When the class takes place with the inspectors and the principal present, the teacher eagerly asks questions. Seeing all students raise their hands, the inspector is shocked, thinking the students are all excellent. Nervous and forgetting the rules, the teacher picks Thanh. Thanh calmly replies:
- Teacher, this isn’t my question. It’s actually Vân’s question!
3. The Favorite Writing Assignment
The teacher asks the students to write about their favorite animal. Cu Bin, aged 7, catches a louse and describes it in great detail. Of course, the teacher is not happy with this. She tells Cu Bin to redo the assignment and write about his favorite dog.
Cu Bin writes: "My house has a dog. The dog has a lot of fur, and with that much fur, there must be lice. Let me now describe the louse: ..." and begins describing the louse. The teacher reads it and is furious, ordering Cu Bin to do the assignment again, this time about a fish.
The next day, Cu Bin submits his assignment: "My house has a fish. The fish lives in water, so it has a lot of scales. If it lived on land, it would probably have a lot of fur, and with that much fur, there must be lice. Let me now describe the louse: ..."

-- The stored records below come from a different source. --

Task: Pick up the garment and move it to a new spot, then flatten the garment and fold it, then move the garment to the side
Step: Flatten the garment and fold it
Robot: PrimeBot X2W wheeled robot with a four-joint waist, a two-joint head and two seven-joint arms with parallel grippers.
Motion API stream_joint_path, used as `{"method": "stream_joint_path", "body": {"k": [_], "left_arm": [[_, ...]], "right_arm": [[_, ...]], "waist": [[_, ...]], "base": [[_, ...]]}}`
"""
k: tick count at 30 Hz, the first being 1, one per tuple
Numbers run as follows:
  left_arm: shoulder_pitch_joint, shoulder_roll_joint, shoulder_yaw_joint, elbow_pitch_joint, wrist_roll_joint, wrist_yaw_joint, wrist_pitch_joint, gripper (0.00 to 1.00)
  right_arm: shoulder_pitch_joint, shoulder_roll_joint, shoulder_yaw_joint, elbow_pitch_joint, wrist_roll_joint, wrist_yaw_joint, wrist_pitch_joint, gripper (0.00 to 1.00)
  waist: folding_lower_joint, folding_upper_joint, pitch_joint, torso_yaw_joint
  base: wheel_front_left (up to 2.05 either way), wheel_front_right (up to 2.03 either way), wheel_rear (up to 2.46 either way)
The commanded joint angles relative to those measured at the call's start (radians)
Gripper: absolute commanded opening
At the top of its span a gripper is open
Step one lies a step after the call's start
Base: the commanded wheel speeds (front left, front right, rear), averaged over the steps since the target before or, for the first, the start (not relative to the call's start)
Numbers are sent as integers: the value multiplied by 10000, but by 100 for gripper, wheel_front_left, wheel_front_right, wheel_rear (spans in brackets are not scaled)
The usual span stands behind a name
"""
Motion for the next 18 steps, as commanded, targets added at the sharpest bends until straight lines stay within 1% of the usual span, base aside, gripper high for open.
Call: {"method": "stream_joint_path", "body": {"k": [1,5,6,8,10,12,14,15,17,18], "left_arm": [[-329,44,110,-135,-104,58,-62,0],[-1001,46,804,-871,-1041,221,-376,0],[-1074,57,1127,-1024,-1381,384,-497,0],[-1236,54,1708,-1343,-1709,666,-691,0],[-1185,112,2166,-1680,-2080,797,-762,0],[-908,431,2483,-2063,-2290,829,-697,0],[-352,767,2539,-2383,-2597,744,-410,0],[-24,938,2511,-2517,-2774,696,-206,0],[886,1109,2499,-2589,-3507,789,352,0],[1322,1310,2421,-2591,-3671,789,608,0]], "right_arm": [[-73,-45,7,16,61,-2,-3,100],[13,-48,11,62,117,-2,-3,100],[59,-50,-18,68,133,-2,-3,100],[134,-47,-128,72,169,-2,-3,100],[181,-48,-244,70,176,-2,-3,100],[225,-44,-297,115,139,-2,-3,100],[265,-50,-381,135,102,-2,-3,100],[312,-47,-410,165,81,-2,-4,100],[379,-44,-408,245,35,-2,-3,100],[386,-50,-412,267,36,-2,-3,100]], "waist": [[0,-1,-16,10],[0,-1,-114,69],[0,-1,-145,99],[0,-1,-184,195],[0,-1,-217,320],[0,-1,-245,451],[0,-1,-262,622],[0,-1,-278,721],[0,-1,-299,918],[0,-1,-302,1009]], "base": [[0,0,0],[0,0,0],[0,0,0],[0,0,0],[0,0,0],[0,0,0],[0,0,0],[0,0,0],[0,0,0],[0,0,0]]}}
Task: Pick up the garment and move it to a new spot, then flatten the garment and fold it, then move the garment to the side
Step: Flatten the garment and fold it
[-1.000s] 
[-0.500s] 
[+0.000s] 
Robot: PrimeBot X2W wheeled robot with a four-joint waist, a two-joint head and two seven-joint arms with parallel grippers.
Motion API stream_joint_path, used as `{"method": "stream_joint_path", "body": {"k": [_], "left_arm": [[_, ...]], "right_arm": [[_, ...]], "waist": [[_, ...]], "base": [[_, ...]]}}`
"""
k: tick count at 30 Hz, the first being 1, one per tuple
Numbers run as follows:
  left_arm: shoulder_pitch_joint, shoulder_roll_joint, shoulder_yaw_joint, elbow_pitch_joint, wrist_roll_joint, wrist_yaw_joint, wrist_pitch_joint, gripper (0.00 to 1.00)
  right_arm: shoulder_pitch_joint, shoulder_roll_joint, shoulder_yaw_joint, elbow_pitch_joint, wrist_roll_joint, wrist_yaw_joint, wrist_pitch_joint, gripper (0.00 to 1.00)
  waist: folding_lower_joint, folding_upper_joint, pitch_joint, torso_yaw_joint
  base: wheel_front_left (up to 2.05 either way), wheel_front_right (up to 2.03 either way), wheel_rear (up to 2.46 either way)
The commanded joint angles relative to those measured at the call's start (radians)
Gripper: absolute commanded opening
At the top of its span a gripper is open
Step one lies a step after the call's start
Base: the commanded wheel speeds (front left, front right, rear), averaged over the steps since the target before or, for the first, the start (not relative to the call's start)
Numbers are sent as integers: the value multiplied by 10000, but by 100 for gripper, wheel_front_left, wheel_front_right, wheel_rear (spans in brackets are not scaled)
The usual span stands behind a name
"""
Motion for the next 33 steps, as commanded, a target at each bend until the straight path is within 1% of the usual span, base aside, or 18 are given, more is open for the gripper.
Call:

9. Wall Newspaper Joke for November 20th - Joke #2
1. Who Discovered America?
During a geography class, the teacher calls on Hà:
- Can you point to where America is on the map?
- Here, teacher! – Hà points to the map.
- Well done! Now, Bi, can you tell me who discovered America?
- It was Hà, teacher.
2. The Properties of Gold
During a chemistry class, the teacher talks about the properties of gold.
- Aside from its obvious properties like its shiny appearance, good heat and electricity conduction, can anyone tell me what other chemical properties gold has?
Noticing Tũn nodding off, the teacher calls him up:
- Tũn, what other properties does gold have?
- Uh, gold is also volatile, teacher.
- Are you sure?
- Yes, I’m sure. If you don’t believe me, just leave a piece of gold outside on the street and see.
- !!!
3. The Right Way to Take a Test
In the classroom:
- Teacher: Ánh Hồng, come up and present your assignment!
- Hồng: Sorry, teacher, I haven’t memorized it yet!
- Teacher: Why not?
- Hồng: Well, today you told us to prepare for a written test.
- Teacher: Oh my…


10. Wall Newspaper Joke for November 20th - Joke #3
1. Who Was the First?
In a competition, the judge asks the question: 'Who was the first Vietnamese to travel to space?'
Re… eeng! Re… eeng!
The contestant answers: 'It was the first astronaut, teacher!'
The judge responds:
- Wrong! It was Uncle Cuội who flew to the moon and has been sitting by the banyan tree for ages!
2. The Thief of the Magic Crossbow
During a lesson, the teacher notices Long dozing off and asks him:
- Teacher: Can you tell me who stole An Dương Vương's magic crossbow?
- Long: Sorry teacher, I… I didn’t take it!
- Teacher: What are you saying? Stay there! Class leader, answer the question for me!
- Class Leader: Teacher… teacher, it wasn't me either, and no one in the class took it. Just check the bags, you'll see!
- Teacher: ???
3. Evaporation
In a chemistry class...
- Teacher: Can anyone tell me what happens to a piece of iron and a large copper plate left outside in the open air?
Meanwhile, Quỳnh is dozing off.
- Teacher: Quỳnh! Wake up and answer now!
- Quỳnh: Teacher, they’ll evaporate because of the hands of the scrap collectors!